Pause Source Aggregation/provisioning during Source Maintenance

Currently we have been notified that a Source will be undergoing an upgrade and regressions testing. The maintenance window that was noted is 4 days for the upgrade/testing, so this will affect the aggregation schedule and provisioning to it.

What I am looking for is options for pausing or disabling the Aggregations and provisioning to this Source so that the system does not sit in an error state, or cause issues.

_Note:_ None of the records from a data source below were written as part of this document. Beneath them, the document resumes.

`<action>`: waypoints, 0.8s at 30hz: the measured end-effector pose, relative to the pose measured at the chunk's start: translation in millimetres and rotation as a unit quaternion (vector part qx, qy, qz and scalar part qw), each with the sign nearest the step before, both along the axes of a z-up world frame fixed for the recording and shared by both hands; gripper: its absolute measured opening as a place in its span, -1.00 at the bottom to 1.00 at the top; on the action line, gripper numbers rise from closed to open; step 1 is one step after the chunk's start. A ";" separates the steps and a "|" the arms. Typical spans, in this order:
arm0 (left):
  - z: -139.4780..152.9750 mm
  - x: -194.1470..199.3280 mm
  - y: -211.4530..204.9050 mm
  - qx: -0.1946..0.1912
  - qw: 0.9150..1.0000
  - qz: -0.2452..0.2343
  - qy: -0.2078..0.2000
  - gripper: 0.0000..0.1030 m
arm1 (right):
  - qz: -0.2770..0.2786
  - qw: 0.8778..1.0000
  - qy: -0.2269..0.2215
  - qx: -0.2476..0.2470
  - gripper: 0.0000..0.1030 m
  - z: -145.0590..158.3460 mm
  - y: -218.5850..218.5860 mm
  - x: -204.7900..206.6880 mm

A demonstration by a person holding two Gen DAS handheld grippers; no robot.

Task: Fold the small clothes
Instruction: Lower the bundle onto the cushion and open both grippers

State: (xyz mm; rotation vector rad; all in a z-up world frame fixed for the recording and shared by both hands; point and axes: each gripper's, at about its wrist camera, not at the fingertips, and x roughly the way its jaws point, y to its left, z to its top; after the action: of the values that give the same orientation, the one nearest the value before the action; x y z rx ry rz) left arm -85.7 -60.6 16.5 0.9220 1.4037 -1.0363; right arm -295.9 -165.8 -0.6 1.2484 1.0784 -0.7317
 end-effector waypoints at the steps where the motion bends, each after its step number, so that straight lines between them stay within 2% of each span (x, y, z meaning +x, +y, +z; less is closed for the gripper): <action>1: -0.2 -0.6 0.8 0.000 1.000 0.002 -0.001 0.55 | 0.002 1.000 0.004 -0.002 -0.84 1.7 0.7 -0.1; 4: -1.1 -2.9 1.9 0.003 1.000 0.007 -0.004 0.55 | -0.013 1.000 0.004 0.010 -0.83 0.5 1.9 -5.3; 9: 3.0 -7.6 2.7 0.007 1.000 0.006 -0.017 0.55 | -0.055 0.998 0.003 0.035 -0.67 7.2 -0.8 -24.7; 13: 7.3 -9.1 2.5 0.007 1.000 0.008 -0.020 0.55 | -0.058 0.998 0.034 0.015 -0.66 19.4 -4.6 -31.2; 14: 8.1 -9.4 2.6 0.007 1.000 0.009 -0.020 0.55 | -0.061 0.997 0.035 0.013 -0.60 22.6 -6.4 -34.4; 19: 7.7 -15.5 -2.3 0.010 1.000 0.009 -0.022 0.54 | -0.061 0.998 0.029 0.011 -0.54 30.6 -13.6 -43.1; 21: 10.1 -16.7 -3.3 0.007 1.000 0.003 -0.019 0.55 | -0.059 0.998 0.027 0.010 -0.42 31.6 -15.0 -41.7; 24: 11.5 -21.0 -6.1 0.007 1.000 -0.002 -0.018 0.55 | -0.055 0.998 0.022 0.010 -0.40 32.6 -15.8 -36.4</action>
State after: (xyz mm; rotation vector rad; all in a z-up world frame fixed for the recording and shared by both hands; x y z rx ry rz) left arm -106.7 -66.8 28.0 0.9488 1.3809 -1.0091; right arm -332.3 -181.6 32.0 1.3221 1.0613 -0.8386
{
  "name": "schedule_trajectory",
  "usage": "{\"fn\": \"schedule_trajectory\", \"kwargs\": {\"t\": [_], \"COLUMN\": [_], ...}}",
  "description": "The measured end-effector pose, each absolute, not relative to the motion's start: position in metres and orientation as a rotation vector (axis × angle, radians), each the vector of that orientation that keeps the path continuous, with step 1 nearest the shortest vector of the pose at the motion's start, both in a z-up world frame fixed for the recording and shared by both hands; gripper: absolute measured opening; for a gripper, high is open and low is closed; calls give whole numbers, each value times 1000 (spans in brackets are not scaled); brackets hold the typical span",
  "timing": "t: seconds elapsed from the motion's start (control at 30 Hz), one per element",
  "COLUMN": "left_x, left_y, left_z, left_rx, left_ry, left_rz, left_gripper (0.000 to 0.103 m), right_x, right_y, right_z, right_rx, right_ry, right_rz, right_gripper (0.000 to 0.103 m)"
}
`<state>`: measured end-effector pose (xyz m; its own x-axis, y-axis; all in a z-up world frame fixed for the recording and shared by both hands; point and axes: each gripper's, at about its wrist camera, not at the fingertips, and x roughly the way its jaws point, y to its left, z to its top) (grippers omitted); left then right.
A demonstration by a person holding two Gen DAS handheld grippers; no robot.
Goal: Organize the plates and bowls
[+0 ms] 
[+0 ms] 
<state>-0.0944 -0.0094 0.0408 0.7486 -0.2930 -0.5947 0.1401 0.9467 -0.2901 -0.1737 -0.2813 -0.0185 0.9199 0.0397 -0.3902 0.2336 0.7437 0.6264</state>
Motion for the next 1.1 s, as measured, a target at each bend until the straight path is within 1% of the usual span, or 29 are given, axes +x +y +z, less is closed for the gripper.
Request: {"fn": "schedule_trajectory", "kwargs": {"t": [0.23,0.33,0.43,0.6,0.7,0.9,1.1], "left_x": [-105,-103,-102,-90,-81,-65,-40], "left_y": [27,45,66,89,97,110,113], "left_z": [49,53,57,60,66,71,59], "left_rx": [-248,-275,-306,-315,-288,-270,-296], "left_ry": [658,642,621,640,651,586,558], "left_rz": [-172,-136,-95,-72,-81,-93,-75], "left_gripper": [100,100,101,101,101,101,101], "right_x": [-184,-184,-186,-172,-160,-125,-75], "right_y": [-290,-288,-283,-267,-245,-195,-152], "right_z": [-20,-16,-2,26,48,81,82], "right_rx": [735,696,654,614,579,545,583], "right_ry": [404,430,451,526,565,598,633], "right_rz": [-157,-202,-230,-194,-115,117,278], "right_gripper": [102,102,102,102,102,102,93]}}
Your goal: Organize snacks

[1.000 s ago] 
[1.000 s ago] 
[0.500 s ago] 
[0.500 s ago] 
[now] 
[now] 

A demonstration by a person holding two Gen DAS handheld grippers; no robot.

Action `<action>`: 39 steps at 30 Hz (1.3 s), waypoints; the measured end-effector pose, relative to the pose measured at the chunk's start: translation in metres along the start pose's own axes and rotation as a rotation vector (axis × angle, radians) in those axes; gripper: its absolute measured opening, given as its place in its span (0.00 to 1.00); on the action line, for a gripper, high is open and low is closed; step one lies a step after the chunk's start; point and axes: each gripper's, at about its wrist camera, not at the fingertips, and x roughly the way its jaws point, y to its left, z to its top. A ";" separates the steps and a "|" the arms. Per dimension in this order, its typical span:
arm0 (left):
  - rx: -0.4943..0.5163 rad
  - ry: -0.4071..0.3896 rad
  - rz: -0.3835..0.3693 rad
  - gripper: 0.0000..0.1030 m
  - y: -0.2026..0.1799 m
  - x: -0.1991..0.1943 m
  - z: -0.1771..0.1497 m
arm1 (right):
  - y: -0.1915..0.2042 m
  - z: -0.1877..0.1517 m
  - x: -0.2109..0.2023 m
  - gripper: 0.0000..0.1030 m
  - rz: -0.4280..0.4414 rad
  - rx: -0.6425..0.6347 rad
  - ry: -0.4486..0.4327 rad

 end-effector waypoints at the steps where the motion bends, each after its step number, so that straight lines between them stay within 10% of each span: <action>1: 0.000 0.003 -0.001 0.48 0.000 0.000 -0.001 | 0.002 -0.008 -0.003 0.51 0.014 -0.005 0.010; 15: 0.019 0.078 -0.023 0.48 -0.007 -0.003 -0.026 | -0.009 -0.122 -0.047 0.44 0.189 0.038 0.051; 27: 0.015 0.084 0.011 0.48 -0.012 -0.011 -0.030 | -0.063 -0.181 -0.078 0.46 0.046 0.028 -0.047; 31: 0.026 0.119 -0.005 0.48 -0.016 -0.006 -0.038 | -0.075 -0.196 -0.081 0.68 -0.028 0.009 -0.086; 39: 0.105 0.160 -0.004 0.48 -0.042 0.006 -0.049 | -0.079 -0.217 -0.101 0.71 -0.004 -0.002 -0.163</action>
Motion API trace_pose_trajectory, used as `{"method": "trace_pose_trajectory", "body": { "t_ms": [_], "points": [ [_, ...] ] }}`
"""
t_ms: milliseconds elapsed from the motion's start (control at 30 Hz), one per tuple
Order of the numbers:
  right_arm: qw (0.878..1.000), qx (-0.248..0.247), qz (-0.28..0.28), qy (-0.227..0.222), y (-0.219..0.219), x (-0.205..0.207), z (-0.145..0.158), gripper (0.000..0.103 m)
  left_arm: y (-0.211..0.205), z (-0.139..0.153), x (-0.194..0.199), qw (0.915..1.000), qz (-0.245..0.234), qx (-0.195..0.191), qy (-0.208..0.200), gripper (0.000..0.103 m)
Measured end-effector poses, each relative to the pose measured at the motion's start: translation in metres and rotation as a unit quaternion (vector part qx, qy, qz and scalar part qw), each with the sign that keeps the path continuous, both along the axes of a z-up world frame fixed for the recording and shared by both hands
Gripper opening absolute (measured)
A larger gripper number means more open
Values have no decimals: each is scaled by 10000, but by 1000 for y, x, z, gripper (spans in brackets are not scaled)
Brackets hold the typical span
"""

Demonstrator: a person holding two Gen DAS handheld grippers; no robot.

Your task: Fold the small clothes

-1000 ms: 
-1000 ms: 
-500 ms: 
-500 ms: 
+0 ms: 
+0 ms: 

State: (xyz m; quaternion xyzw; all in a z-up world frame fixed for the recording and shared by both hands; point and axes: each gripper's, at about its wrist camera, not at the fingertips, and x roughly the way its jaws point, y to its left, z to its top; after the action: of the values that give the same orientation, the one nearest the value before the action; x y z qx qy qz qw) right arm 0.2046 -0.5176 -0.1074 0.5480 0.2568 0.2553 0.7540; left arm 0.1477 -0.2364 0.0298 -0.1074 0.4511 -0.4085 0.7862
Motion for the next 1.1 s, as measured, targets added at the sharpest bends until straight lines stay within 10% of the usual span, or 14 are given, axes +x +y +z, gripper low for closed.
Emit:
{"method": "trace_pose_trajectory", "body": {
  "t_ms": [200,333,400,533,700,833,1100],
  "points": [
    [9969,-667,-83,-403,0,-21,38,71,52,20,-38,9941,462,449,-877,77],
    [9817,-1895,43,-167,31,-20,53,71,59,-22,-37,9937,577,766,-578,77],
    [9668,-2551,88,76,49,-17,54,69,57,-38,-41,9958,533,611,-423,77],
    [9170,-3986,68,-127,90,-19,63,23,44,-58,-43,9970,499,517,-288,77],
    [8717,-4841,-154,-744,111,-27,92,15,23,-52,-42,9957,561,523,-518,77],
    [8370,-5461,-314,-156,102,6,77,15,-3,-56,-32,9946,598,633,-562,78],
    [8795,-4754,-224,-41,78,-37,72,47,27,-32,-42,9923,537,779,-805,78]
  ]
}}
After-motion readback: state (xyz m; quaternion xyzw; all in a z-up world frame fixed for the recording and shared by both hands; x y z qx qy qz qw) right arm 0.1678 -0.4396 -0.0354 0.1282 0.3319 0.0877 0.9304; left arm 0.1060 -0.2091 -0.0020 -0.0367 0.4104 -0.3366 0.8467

The current process being considered is as follows:

  • Disable Aggregation Schedules
  • Disable Role that triggers Create Provisioning (No additional roles in this situation, but may be for other source)
  • Uncheck all Attribute Sync items
  • Remove the source from the Disable list in the Identity Profiles
  • Remove the Provisioning flags from the source.

This would cover most/all of the source access we encounter, but it does have some downsides.

  • Changes to several objects
  • Creation of Manual Work Items for things that might provision while flags are off.
  • Not all processes will re-trigger when turned back on. (Termination for example.)

Ideally there would be an option to put a source into Maintenance Mode, where it would paust the aggregsations and queue the provisioning requests until the system was out of Maintenance Mode.

What are some other ways people have handled this type of situation?

Hi @gmilunich this will affect all tenant or its only for yours.

Hey @gmilunich

I’d probably handle this situation the same, perhaps the only difference I’d consider is leaving some of the provisioning on despite knowing it will fail. That way I can at least go back and do a search of anything that failed and address it manually. But I like your idea of a maintenance mode. I’m not sure if it’s possible or not to leave tasks queued while allowing other tasks to proceed, but it would definitely make this kind of scenario easiier.

First off, I think this is a great idea, to have some ‘maintenance mode’ or ‘pause’ mode on a source that instantly ensures nothing happens on / to that source, while allowing your business to continue (request access, etc.)

What I would do (and of course try first in a sandbox environment) is to remove the provisioning capability of your source in question and then turn of the aggregation schedule. That way, all provisioning does ‘happen’ but turns into manual tasks in IdentityNow. Later you can put the capability back on the source and provisioning will happen again.

This might not fully work if you have a lot of access profiles / entitlements that are requestable, as they do not ‘stick’ on the identity and are not reprovisioned automatically, but attribute sync and role provisioning would at least happen.

This would just be for a singular tenant that it is configured for

I thought about letting them fail as well. We considered changing the URL/Credentials so any operation would fail, which would then provide us a mechanism to find those failed tasks. I think a combination of those approaches will be taken.

I agree too that there likely is not a way to leave tasks queued, but I wanted to mention is in case they are looking into it. I created an Idea for the Maintenance Mode in the ideas forum since that is what the product managers look at when determining new features to work on.
https://ideas.sailpoint.com/ideas/GOV-I-3920

See my link above for the Idea I created, and please add comments/suggestions to it so we can start a dialog with them.

The goal was to reduce the Manual Work Items created if possible. We have noted that turning off the Role will pause the create process, and when it is turned back on, that will ‘catch up’ all the users who should have had the role and thus an account. Likewise, as you mentioned, we can turn the attribute sync back on when the upgrade is complete and then do a manual, global attribute sync to catch those values up. It is really just the terminations we need to monitor, and I think we can do that with a query that looks for Terminated Users with active accounts once the system is back and had a chance to aggregate any changes in (just in case they manually did them during their regression testing after the upgrade)